A convenient property of the Pitman-Yor process is the fact that the prediction of additional number of distinct species if \(m\) new samples where observed is available in closed form. In particular, following Favaro et al. (2009), we have that \[ \mathbb{E}(K_m^{(n)} \mid K_n = k) = \Big(k + \frac{\alpha}{\sigma}\Big)\Big\{\frac{(\alpha + n + \sigma)_m}{(\alpha + n)_m} - 1\Big\} \] where \(K_m^{(n)}\) is the number of new species observed under additional \(m\) samples after \(n\) individuals have been observed. The extrapolation function then computes the quantity \(k + \mathbb{E}(K_m^{(n)} \mid K_n = k)\) for any given value of the parameter \(m\). In particular:

# Obtain the extrapolation estimates for m additional samples
extr <- extrapolation(fit, m = c(1:1000))
head(extr)
## [1] 240.0033 240.0067 240.0100 240.0133 240.0167 240.0200
tail(extr)
## [1] 243.1944 243.1975 243.2006 243.2036 243.2067 243.2098
# Plot the extrapolation curve
plot(fit, type = "extrapolation", m = 3000, plot_sample = TRUE, verbose = FALSE)

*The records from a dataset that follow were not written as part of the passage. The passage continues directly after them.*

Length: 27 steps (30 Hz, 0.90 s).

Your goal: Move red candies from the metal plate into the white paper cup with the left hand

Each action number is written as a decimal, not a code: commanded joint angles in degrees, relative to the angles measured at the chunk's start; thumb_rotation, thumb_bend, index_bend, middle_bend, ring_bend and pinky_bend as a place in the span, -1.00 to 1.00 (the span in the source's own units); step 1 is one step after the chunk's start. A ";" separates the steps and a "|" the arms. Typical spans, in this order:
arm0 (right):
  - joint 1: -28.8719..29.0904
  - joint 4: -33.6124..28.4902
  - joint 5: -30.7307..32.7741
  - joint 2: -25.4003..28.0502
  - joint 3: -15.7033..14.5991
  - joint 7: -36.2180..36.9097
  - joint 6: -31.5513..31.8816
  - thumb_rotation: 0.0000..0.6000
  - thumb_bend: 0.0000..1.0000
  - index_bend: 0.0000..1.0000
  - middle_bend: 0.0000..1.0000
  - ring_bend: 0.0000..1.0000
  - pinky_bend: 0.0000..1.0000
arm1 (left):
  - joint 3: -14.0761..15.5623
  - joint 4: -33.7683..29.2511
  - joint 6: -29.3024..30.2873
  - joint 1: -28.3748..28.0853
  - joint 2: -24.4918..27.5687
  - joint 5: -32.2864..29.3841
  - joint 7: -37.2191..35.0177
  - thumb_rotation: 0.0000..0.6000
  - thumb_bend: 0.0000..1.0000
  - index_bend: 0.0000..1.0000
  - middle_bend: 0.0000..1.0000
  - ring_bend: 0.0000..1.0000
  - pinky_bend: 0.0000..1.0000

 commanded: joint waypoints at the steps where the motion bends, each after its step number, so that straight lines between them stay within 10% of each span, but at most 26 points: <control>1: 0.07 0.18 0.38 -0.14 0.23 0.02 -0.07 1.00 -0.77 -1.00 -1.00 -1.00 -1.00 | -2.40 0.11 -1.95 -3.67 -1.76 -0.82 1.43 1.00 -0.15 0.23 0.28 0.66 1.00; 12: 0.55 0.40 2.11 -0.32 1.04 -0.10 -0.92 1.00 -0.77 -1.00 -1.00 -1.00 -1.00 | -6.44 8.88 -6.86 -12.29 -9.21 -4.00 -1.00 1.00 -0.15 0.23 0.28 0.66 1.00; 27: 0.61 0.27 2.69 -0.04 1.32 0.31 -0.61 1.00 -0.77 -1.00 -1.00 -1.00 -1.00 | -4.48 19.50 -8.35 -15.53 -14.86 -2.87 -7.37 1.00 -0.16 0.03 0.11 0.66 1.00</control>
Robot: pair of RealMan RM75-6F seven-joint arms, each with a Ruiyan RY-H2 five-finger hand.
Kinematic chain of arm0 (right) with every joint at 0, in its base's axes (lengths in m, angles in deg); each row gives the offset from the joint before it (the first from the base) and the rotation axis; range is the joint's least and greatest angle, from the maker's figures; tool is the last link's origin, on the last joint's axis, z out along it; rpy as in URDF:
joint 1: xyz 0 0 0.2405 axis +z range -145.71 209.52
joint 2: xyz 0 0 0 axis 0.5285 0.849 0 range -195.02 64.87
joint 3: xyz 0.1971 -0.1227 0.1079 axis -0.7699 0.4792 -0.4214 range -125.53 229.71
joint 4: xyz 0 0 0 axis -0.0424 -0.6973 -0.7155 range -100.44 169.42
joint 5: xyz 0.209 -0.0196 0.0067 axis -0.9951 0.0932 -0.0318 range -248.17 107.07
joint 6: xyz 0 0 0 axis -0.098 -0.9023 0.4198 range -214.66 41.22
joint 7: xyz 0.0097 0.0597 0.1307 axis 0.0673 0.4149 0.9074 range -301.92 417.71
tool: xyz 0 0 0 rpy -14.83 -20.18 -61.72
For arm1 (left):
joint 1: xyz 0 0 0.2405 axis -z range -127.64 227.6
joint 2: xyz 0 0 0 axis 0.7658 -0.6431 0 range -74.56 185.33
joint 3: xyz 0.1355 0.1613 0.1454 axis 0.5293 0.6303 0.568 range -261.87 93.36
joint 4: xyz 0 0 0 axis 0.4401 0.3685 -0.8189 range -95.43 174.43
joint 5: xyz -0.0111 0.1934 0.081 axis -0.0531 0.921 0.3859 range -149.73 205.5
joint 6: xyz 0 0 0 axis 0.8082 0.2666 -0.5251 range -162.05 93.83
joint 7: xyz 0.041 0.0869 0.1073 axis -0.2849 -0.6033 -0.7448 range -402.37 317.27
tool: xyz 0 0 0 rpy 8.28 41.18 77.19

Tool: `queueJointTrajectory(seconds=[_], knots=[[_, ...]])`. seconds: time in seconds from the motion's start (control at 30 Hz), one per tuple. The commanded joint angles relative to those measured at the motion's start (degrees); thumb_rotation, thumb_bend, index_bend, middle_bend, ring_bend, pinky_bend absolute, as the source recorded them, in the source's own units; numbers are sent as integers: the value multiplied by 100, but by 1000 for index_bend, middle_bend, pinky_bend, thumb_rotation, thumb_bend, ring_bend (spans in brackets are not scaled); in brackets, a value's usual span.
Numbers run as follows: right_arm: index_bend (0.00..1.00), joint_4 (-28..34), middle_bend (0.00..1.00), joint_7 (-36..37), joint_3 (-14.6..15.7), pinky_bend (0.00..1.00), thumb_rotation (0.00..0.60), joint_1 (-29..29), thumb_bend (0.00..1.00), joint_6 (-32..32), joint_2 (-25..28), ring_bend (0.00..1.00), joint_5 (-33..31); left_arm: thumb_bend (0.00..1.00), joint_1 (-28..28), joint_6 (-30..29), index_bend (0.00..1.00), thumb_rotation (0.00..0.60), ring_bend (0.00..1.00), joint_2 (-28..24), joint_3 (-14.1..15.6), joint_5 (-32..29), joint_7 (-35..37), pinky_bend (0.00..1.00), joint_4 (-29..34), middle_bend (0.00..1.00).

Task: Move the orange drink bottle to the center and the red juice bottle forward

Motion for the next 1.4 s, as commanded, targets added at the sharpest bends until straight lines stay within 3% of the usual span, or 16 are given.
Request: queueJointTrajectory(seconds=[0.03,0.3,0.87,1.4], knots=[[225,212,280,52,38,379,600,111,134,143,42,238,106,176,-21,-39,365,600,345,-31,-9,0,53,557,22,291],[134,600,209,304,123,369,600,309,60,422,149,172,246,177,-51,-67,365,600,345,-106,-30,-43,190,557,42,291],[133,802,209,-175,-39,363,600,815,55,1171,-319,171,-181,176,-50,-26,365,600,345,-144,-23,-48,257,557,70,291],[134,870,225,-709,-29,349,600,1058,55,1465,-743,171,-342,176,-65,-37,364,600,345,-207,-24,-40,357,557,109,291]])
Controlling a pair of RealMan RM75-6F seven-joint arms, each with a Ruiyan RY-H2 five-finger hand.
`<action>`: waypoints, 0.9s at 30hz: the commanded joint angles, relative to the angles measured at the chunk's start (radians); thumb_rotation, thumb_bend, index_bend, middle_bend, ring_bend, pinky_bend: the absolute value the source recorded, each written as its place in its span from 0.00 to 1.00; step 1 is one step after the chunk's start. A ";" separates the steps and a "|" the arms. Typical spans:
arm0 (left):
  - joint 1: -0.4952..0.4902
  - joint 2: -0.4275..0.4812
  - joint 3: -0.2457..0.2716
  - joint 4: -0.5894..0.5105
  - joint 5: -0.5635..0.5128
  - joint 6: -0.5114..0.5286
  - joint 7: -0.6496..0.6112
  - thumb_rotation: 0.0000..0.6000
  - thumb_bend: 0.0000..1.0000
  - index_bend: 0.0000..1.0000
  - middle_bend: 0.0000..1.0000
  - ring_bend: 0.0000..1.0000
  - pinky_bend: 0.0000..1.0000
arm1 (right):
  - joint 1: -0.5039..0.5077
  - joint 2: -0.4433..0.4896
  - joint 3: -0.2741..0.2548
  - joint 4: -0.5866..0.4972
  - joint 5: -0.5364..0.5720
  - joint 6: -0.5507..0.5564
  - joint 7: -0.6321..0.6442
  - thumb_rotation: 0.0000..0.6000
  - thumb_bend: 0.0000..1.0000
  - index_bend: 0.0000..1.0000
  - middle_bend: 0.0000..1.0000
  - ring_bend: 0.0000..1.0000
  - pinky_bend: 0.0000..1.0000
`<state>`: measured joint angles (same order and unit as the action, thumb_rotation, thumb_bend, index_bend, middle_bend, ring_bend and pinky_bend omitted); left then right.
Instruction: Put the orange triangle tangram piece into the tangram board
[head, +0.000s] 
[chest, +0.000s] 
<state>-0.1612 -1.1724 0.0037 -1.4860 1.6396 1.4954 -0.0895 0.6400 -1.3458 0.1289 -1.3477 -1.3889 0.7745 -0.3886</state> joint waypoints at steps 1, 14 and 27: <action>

A final note: in the Pitman-Yor process, the growth rate of the number of clusters \(K_n\) is \(\mathcal{O}(n^\sigma)\), while in the Dirichlet process it is \(\mathcal{O}(\alpha \log n)\). In other words, both models assume an infinite number of species asymptotically. Thus, they cannot be used to assess the sample saturation. Dealing with converging accumulation curves is the purpose of the sdm module.

Species Discovery models

Background

  • Species discovery models focus directly on the discovery of new species. Unlike Species Sampling models, they are not a generative model for a species abundances.
  • Species discovery models are designed to fit and predict any accumulation curve, potentially assessing its saturation level, ie. how close the curve is to convergence.
  • Their formulation involves a direct modelling of the accumulation curve obtained from the sample.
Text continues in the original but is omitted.